Activity —
In how many lines of the listing does the string "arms" appear? Give only the number.

══════════════════════════════

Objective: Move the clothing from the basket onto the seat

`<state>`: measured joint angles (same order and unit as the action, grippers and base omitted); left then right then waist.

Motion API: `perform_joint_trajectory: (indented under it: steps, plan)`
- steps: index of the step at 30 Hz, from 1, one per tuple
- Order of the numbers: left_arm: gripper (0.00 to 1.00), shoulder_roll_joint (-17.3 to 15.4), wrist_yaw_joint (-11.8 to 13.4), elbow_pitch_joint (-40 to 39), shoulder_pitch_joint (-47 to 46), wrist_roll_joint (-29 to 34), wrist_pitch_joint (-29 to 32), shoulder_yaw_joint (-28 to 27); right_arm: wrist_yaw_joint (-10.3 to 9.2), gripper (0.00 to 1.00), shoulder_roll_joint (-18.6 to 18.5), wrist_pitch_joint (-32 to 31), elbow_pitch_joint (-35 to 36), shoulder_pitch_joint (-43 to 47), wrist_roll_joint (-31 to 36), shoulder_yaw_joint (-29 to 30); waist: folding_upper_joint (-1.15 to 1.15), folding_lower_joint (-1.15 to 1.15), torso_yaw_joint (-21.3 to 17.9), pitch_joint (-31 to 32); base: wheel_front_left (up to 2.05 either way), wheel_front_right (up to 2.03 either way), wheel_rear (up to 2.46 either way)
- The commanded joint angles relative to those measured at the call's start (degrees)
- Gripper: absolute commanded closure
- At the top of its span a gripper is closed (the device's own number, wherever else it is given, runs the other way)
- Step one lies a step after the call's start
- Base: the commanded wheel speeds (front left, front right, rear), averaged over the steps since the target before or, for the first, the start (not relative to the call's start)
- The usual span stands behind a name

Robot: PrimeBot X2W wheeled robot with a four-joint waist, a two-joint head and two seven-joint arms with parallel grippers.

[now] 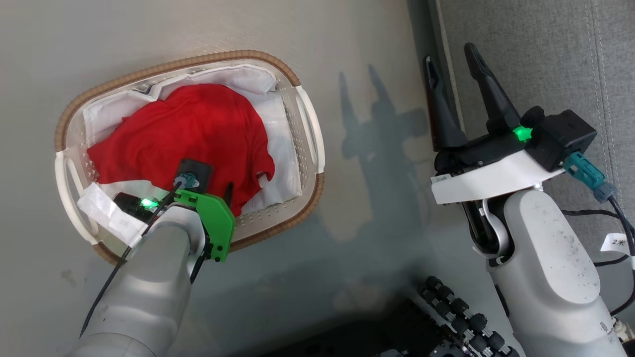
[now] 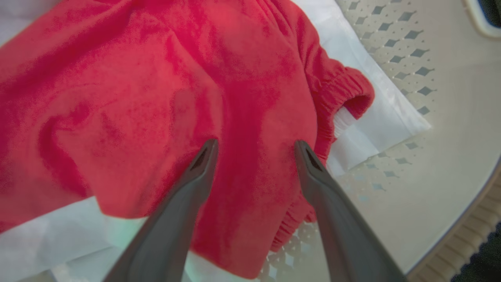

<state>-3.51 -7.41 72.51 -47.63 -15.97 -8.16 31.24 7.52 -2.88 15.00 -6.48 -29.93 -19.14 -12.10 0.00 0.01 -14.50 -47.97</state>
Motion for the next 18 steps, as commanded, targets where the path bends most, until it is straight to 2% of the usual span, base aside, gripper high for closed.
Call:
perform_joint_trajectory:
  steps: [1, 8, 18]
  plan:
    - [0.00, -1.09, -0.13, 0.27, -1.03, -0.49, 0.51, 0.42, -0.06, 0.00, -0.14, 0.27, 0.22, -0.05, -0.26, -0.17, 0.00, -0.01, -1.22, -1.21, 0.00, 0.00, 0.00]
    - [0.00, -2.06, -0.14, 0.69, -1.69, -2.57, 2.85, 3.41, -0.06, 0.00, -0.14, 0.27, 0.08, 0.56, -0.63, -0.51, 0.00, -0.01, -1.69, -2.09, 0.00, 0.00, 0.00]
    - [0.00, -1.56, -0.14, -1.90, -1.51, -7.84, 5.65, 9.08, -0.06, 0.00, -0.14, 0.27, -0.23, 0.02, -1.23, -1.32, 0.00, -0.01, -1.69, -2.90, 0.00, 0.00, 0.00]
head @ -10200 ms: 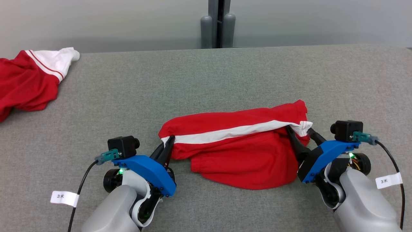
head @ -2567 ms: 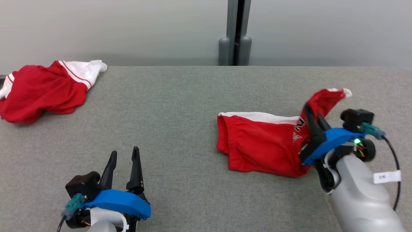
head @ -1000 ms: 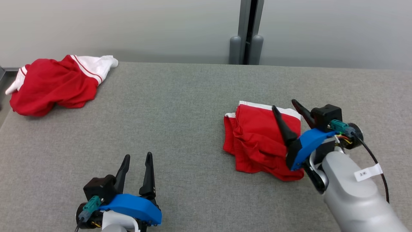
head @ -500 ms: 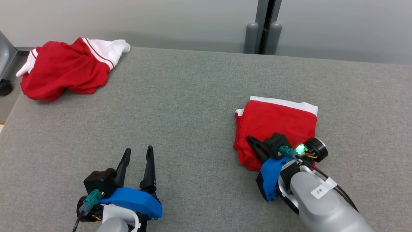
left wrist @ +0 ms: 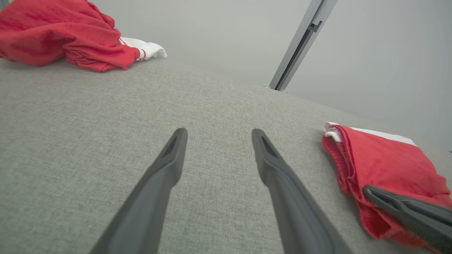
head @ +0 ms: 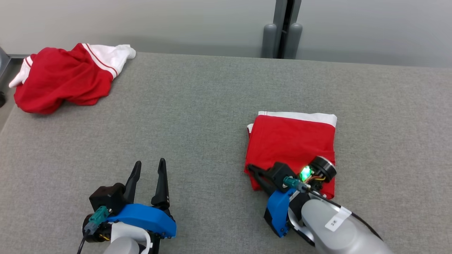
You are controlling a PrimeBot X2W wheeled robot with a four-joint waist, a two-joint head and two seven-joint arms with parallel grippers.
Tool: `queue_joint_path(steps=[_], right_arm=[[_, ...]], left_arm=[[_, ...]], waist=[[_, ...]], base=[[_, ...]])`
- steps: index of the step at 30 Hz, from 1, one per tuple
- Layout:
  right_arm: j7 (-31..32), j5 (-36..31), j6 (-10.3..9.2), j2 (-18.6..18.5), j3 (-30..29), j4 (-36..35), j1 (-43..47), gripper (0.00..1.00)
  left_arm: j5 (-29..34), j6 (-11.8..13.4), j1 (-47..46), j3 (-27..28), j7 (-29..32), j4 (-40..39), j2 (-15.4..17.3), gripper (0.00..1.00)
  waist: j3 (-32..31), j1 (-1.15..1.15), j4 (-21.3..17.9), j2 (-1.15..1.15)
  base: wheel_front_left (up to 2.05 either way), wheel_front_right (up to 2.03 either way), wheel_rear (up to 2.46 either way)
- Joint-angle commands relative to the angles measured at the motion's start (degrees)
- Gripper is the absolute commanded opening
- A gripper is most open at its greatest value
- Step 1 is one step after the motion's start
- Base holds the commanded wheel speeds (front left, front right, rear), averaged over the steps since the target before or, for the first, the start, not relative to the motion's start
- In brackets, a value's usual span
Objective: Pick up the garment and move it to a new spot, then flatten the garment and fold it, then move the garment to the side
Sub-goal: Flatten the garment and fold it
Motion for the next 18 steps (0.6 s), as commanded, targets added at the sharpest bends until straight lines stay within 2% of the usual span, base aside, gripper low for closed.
queue_joint_path(steps=[1, 5, 6, 9, 10, 11, 12, 18], right_arm=[[-0.2, -0.2, 0.00, 0.0, 0.3, -0.4, 1.5, 0.00], [-0.2, 0.6, 0.00, 0.0, -0.7, -3.7, 2.1, 0.00], [-0.2, 0.6, 0.00, 0.0, -1.5, -4.9, 2.4, 0.03], [-0.2, 0.4, 0.00, -0.1, -5.3, -9.6, 3.9, 0.28], [-0.2, 0.1, 0.00, -0.2, -7.1, -11.2, 4.3, 0.38], [-0.2, -0.1, 0.00, -0.3, -9.0, -12.9, 4.9, 0.64], [-0.2, -0.4, 0.00, -0.3, -11.0, -14.5, 5.7, 1.00], [-0.2, -3.5, 0.00, -0.2, -24.1, -21.3, 12.5, 1.00]], left_arm=[[0.3, 0.0, -0.7, 0.4, -0.2, 0.1, 0.0, 1.00], [0.5, -0.2, -0.7, 0.4, -0.2, 0.1, 0.0, 1.00], [0.6, -0.3, -0.7, 0.5, -0.3, 0.1, 0.1, 1.00], [1.0, -0.3, -1.1, 0.7, -0.3, 0.0, 0.6, 1.00], [1.1, -0.3, -1.3, 0.7, -0.3, -0.1, 0.7, 1.00], [1.3, -0.4, -1.4, 0.7, -0.3, -0.1, 0.9, 1.00], [1.4, -0.5, -1.5, 0.7, -0.3, -0.1, 0.9, 1.00], [2.9, -1.4, -2.0, 0.1, -0.3, 0.8, 0.9, 1.00]], waist=[[-0.2, 0.00, -0.3, 0.00], [-0.8, 0.00, -1.2, 0.00], [-1.0, 0.00, -1.4, 0.00], [-1.8, 0.00, -2.2, 0.00], [-2.1, 0.00, -2.5, 0.00], [-2.4, 0.00, -2.8, 0.00], [-2.8, 0.00, -3.0, 0.00], [-5.2, 0.00, -4.5, 0.00]], base=[[0.00, 0.00, 0.00], [0.00, 0.00, 0.00], [0.00, 0.00, 0.00], [0.00, 0.00, 0.00], [0.00, 0.00, 0.00], [0.00, 0.00, 0.00], [0.00, 0.00, 0.00], [0.00, 0.00, 0.00]])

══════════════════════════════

Answer section —
2